Work task » Gather every line in the records below that contains the word "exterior".

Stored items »
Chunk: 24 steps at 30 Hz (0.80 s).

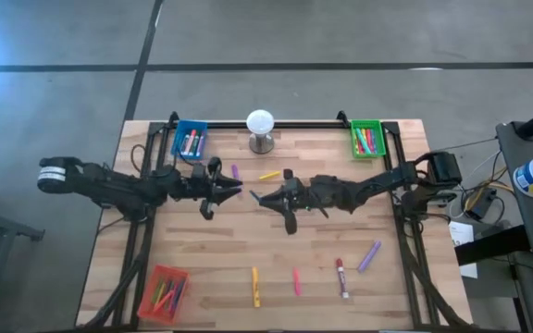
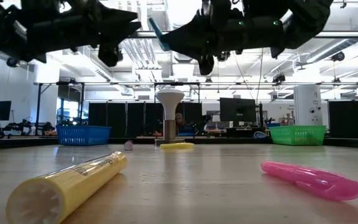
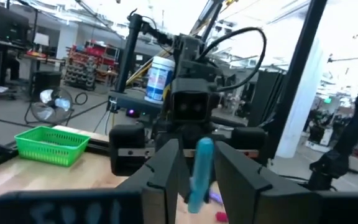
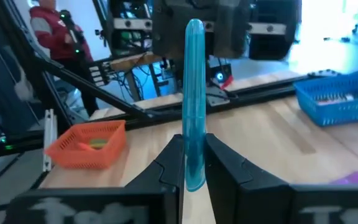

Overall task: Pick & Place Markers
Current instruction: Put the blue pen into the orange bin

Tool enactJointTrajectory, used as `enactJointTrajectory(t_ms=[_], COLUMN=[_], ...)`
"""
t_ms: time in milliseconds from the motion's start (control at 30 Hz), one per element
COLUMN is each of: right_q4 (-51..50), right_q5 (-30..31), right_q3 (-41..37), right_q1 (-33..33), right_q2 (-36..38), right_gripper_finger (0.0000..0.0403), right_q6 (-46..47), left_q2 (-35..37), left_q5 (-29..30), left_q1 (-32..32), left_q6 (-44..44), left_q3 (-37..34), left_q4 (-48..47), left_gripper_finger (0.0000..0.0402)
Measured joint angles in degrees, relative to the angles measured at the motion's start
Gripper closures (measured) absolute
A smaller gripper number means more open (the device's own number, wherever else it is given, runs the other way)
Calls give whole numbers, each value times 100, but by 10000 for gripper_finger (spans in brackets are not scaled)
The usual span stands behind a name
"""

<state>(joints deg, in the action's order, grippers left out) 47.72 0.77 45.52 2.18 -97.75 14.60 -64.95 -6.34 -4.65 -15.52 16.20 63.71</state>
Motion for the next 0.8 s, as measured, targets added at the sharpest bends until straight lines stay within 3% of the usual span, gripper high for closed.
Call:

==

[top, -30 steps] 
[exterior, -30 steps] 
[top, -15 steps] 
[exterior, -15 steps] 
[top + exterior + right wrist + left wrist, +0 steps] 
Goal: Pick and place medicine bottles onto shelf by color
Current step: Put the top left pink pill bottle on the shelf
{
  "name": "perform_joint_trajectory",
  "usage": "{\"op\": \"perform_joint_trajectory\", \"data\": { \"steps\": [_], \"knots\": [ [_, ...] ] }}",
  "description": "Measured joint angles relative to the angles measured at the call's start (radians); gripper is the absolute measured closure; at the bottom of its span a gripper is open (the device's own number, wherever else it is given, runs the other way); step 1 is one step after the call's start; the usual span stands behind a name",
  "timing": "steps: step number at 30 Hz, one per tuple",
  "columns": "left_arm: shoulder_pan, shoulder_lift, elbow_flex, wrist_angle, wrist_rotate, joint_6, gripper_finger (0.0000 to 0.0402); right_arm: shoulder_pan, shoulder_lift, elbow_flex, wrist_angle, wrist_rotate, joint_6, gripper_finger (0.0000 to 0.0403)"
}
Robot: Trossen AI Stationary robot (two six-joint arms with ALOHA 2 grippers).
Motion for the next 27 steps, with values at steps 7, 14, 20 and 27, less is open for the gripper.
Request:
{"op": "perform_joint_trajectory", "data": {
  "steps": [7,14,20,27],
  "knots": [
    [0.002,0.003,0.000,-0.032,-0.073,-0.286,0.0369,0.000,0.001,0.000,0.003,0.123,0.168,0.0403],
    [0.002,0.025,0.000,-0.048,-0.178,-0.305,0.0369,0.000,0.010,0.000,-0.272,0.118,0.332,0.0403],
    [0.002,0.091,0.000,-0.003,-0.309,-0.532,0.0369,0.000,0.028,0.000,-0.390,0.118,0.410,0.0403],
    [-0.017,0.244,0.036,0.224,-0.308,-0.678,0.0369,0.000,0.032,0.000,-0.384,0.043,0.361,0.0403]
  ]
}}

Exercise answer »
[exterior, -30 steps] 
[exterior, -15 steps] 
[top + exterior + right wrist + left wrist, +0 steps] 

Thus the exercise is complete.